Indiana still has not adequately staffed field positions nor provided one-on-one advice and assistance to its NIPF citizens. It is a legislative prerogative. The trend toward restrictive legislation concerning forestry activities could be devastating. However, a "Right to Practice Forestry Act" could keep the door open in this state for continued investment and development in the forest industry.

Purdue, the critical state institution involved specifically with forestry, has exhibited a declining forestry policy and activity over the past decade. This is a school of agriculture and state legislative prerogative.

 

11. Are there any industry level policies which should be adopted to encourage better or more forestry management?

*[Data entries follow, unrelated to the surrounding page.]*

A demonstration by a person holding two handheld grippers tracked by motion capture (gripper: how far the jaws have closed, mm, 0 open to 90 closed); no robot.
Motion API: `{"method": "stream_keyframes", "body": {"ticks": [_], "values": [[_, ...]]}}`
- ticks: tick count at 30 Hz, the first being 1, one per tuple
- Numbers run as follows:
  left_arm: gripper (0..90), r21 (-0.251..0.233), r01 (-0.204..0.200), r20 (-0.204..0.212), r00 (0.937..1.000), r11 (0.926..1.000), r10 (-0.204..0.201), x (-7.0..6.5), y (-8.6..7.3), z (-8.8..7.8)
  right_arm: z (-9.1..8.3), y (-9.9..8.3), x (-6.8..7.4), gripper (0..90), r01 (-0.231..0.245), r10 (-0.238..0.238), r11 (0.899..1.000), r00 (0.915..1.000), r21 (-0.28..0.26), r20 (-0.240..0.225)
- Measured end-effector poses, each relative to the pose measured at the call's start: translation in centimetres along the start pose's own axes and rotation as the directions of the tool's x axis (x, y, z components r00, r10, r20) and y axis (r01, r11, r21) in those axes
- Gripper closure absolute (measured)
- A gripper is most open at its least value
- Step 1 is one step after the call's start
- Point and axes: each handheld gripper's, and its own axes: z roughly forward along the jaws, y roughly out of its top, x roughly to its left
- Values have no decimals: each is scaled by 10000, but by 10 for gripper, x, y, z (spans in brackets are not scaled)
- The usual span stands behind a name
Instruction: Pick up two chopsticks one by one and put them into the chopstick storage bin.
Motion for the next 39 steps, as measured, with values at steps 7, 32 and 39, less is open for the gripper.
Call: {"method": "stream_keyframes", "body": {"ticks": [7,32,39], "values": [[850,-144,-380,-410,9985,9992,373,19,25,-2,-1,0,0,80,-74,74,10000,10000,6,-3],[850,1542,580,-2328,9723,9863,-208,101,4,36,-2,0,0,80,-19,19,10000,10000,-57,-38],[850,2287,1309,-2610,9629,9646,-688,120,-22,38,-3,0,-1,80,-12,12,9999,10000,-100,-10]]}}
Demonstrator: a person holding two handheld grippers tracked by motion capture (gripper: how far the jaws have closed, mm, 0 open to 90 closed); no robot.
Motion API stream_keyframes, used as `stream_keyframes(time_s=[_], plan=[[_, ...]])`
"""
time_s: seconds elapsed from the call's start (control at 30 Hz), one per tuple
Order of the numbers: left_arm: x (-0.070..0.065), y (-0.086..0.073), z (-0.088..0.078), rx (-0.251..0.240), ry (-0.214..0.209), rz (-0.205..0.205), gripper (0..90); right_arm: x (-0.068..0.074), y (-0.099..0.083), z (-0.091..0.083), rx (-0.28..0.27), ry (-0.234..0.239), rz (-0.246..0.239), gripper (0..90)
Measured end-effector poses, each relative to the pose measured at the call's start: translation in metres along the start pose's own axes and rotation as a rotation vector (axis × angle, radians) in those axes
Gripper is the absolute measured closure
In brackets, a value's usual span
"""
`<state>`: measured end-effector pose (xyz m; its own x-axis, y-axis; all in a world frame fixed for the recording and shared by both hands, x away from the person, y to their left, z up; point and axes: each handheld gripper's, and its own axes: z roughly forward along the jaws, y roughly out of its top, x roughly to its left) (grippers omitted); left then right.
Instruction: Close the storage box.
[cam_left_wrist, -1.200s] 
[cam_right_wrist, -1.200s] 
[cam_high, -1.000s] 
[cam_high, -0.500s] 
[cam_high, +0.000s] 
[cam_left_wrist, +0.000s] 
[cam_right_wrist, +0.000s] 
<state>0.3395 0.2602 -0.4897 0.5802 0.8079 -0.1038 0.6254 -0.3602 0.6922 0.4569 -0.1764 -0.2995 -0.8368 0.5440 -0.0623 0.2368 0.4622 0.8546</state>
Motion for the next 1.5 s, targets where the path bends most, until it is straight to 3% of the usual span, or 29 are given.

Industry was generally apathetic about forest management for the first two-thirds of the 20th century. Even a minor attempt at ownership and rudimentary management, particularly after the passage of the Classified Forest Act in 1921, would have given some of the larger primary veneer and sawlog users an enormous edge, presuming they could survive the Great Depression, which many didn't. Any substantial forest holdings at the end of the Depression would have been in demand during World War II. The depletion of the resource, which apparently bottomed out in the early 1930's and may have been reaccentuated during World War II and the Korean Conflict, finally began to be dealt with by industry after World War II. State and federal forestry departments emphasized forest management and the forestry schools filled up with ex-soldiers on the Gl Bill getting their education. It's possible that industry finally saw the light on a national level as we cut our way to the Pacific Ocean in the Northwest and as paper companies moved into the Deep South and established the second and third forest on worn out crop fields, leading the way in forest management. The trickle down theory worked and even Indiana's smaIlish fragmented primary forestry products industry decided forestry was good for its own health. Economics lead the way as it invariably does and Indiana industry forestry policy began a glacial change.

The policy that needs to be adopted is "more of the same, i.e., helping and encouraging the NIPF owners".

Lastly, industry, in cooperation with the Indiana Forestry and Woodland Owners Association and university and agency groups must work to influence the legislature:

A) To encourage and assist NIPF owners with forest management. The economic benefit to the landowner and sate economy is exponential through jobs, goods sent out of state and country and economic justification to keep the land in that most desirable condition, environmentally, which is forested.

B) To resist locking up vast tracts of forestland for single purpose usage.

C) To resist mandating forest practices. Economics and education will lead us to good forest management without a suffocating government mandate hanging over forest landowners' heads.

D) To pass a "Right to Practice Forestry Act".

E) To elevate Forestry on a par with manufacturing and agriculture as foundations of a strong Hoosier economy. The state, on a grand scale, can have the same experience as the private owner of productive forestland enjoys; periodic income for modest management input, recreation and aesthetic freedom, wildlife and, most importantly, clean air and water that only the forest can provide and protect.